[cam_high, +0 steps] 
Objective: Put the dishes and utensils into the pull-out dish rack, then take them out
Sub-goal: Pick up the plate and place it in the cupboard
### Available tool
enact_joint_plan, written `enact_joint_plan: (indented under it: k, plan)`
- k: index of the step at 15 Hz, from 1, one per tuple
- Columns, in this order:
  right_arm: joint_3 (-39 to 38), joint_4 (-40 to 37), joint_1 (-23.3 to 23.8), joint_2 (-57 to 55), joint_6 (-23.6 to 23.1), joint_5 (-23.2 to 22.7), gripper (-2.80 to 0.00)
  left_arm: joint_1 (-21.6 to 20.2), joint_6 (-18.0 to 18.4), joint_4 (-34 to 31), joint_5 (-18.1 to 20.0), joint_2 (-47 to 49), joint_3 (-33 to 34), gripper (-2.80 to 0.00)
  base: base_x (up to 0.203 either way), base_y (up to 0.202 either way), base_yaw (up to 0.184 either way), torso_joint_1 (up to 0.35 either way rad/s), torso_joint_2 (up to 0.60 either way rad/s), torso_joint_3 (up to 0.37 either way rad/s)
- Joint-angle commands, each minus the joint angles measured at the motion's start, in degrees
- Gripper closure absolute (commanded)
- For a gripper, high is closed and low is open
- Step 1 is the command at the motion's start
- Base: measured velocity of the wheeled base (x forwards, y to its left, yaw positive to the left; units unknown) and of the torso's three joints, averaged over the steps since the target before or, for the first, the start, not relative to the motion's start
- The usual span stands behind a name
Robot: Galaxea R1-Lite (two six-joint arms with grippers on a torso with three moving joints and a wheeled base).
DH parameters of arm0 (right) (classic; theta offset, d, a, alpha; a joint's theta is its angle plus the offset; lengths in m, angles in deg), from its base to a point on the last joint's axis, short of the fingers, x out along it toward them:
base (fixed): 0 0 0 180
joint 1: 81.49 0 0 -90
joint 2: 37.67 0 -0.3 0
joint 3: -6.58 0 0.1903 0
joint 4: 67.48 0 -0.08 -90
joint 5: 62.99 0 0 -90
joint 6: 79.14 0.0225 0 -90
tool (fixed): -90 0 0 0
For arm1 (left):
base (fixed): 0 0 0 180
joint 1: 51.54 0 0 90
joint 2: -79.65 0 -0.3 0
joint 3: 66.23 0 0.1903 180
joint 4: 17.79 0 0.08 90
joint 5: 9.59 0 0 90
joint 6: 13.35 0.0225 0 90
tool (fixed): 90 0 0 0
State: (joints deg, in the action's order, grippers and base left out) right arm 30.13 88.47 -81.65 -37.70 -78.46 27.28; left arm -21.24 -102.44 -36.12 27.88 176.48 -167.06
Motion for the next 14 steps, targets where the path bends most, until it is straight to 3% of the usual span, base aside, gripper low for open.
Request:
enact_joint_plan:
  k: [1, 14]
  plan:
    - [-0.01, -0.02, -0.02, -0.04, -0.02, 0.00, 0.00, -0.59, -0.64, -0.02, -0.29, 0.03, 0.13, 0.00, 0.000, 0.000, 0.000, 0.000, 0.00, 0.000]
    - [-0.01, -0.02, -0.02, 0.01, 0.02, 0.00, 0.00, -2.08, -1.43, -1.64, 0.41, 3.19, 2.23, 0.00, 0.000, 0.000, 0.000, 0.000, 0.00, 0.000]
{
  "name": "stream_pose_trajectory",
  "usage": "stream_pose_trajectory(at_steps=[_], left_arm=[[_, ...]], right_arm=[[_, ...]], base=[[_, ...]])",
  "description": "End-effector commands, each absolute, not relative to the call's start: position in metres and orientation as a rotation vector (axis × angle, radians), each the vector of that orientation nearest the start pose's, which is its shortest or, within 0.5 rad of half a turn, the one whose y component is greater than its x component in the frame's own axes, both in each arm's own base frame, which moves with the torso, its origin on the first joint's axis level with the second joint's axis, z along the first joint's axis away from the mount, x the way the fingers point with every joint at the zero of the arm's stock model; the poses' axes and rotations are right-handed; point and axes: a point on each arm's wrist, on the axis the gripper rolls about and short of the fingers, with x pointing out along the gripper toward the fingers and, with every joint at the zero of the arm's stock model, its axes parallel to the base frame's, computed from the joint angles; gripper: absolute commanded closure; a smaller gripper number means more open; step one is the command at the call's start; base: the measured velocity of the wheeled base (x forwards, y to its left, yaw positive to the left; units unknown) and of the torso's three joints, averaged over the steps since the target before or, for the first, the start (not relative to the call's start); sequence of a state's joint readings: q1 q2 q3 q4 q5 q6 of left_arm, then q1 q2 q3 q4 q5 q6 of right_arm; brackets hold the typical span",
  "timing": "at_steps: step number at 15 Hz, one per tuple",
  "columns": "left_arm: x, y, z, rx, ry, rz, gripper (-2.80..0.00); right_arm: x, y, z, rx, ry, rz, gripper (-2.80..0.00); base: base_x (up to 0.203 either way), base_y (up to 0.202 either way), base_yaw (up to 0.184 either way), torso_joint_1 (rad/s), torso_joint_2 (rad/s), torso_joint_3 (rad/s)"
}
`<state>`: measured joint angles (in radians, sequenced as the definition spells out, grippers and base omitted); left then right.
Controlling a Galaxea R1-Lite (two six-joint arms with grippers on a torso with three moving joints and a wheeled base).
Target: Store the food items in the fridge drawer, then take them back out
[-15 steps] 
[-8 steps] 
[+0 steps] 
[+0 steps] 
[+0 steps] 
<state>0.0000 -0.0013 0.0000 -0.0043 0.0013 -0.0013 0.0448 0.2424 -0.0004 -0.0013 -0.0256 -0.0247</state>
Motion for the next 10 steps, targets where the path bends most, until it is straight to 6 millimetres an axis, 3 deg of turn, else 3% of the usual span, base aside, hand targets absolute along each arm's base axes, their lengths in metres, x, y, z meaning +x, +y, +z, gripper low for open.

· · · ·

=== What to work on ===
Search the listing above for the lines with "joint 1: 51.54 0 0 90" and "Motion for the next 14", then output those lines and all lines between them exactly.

=== Task response ===
joint 1: 51.54 0 0 90
joint 2: -79.65 0 -0.3 0
joint 3: 66.23 0 0.1903 180
joint 4: 17.79 0 0.08 90
joint 5: 9.59 0 0 90
joint 6: 13.35 0.0225 0 90
tool (fixed): 90 0 0 0
State: (joints deg, in the action's order, grippers and base left out) right arm 30.13 88.47 -81.65 -37.70 -78.46 27.28; left arm -21.24 -102.44 -36.12 27.88 176.48 -167.06
Motion for the next 14 steps, targets where the path bends most, until it is straight to 3% of the usual span, base aside, gripper low for open.

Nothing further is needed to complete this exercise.